* _Work instruction_: For the listing below, output exactly the lines from the line with "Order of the" up to and including the line with "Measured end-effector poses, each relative", and no other lines.

-- Opening Marker --

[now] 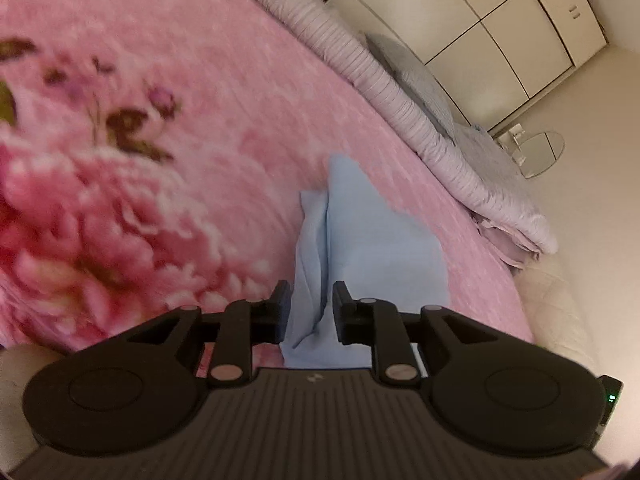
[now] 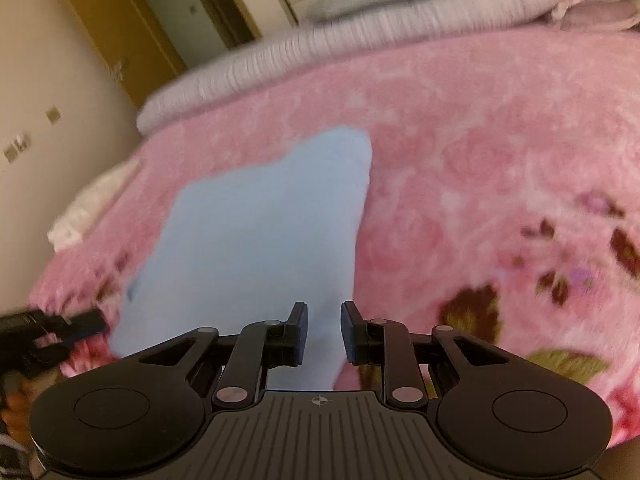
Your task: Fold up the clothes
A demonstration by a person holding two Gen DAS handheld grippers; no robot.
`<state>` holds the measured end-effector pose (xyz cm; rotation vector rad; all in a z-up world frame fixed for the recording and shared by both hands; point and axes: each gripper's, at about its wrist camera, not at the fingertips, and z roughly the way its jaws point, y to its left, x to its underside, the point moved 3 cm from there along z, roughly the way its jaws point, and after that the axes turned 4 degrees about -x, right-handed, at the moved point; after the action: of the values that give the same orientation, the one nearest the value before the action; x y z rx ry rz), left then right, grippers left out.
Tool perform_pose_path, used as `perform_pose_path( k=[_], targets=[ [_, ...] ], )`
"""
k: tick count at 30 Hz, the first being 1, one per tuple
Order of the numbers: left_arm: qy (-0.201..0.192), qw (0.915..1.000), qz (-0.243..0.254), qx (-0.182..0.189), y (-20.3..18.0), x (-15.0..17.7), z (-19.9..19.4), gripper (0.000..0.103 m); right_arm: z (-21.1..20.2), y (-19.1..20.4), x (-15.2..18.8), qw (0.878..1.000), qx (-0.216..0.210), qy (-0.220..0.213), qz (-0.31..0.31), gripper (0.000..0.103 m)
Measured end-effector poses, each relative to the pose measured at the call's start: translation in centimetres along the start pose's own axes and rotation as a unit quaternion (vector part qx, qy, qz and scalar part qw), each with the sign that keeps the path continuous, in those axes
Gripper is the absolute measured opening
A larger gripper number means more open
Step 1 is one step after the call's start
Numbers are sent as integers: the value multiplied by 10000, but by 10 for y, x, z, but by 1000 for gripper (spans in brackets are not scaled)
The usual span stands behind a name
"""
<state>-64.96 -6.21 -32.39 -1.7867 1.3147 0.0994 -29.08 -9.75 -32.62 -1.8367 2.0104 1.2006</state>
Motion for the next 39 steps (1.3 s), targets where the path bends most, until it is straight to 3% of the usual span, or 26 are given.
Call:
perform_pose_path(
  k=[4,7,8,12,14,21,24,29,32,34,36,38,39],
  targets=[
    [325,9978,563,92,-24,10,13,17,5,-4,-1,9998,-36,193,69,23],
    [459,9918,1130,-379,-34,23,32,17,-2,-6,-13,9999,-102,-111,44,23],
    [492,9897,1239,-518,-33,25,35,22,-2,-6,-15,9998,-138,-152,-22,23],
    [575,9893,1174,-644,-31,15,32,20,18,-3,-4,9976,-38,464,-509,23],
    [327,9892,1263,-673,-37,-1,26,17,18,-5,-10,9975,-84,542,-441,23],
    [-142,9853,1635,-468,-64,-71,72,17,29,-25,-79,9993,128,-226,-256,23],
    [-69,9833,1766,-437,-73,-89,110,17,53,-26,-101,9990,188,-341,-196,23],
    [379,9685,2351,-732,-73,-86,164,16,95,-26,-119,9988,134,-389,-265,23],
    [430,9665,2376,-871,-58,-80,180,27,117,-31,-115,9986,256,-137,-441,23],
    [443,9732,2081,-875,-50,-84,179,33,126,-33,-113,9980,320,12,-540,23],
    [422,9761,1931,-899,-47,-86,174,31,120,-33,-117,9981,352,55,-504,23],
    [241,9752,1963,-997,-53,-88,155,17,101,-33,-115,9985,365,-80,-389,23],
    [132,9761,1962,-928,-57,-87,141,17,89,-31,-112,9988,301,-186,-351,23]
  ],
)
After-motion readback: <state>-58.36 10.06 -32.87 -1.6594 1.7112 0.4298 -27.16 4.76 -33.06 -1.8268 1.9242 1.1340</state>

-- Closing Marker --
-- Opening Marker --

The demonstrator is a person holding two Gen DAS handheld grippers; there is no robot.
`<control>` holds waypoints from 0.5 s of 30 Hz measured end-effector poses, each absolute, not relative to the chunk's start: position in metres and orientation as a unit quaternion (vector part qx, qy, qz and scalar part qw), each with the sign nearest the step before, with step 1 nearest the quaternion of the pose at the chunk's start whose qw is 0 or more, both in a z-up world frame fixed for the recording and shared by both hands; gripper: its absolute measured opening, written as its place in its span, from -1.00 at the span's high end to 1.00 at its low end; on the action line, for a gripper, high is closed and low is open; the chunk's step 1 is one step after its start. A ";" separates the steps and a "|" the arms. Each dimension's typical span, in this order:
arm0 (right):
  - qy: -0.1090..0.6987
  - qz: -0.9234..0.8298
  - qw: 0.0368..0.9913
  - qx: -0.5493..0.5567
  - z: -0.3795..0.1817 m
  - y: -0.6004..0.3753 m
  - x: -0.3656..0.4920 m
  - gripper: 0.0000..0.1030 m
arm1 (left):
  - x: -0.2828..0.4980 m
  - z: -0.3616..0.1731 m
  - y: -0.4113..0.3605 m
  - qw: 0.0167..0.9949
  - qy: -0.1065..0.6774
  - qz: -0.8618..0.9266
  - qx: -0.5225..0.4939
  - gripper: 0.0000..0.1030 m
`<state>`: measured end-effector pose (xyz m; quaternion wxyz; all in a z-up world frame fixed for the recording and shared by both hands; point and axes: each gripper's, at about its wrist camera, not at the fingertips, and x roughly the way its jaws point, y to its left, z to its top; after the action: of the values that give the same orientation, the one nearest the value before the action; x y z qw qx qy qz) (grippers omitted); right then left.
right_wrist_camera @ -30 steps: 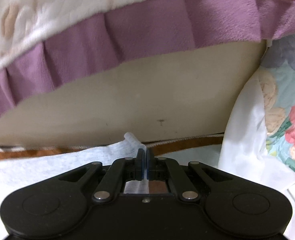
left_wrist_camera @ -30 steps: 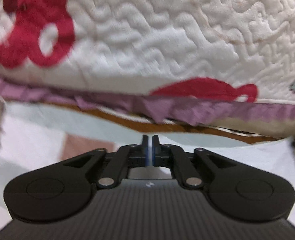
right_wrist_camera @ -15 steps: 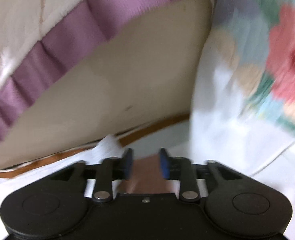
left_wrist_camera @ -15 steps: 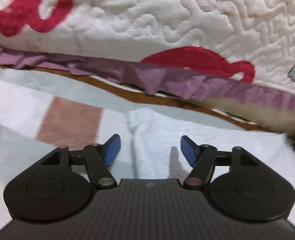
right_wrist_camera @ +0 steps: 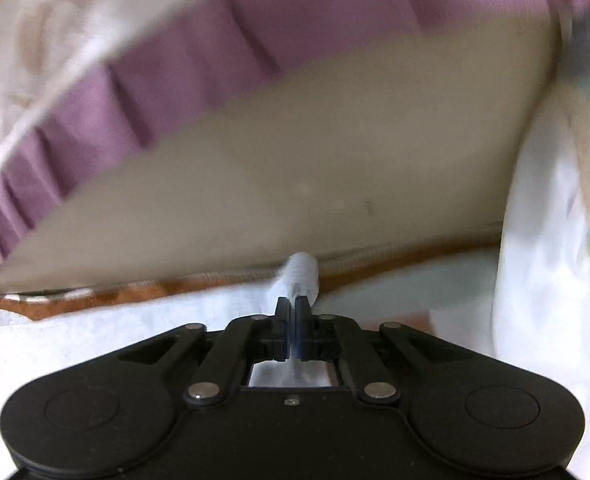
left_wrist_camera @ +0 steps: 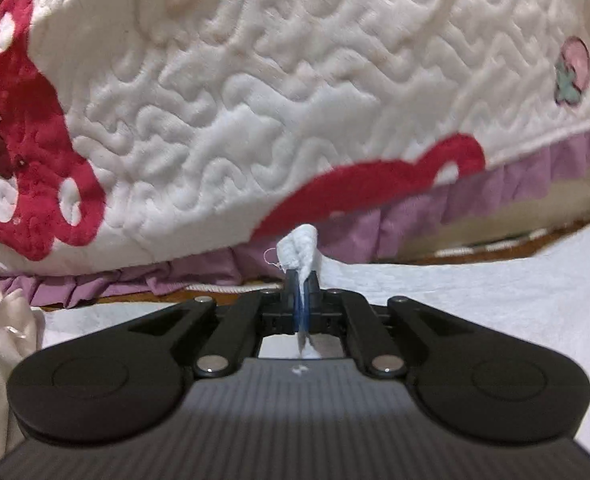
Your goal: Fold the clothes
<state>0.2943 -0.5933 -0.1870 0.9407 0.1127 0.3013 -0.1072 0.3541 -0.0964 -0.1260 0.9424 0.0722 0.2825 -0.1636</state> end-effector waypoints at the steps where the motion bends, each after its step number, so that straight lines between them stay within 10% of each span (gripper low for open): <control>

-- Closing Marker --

* _Solution_:
Order of the numbers: left_arm: qy (-0.201..0.192), qw (0.915..1.000), qz (-0.243..0.254), qx (-0.182..0.189), y (-20.3..18.0), x (-15.0..17.7), z (-19.9..19.4), gripper (0.000..0.103 m); right_arm: z (-21.1..20.2), y (-19.1..20.4), x (-15.2..18.8), qw (0.878..1.000), qx (-0.216..0.210), qy (-0.220..0.213), qz (-0.31..0.31), gripper (0.000..0.103 m)
Measured end-effector poses, each relative to the pose measured at the call's start: translation in centimetres along the start pose's own axes and rotation as a unit quaternion (vector part qx, qy, qz and scalar part qw), each with the sign that keeps the path continuous, in those axes

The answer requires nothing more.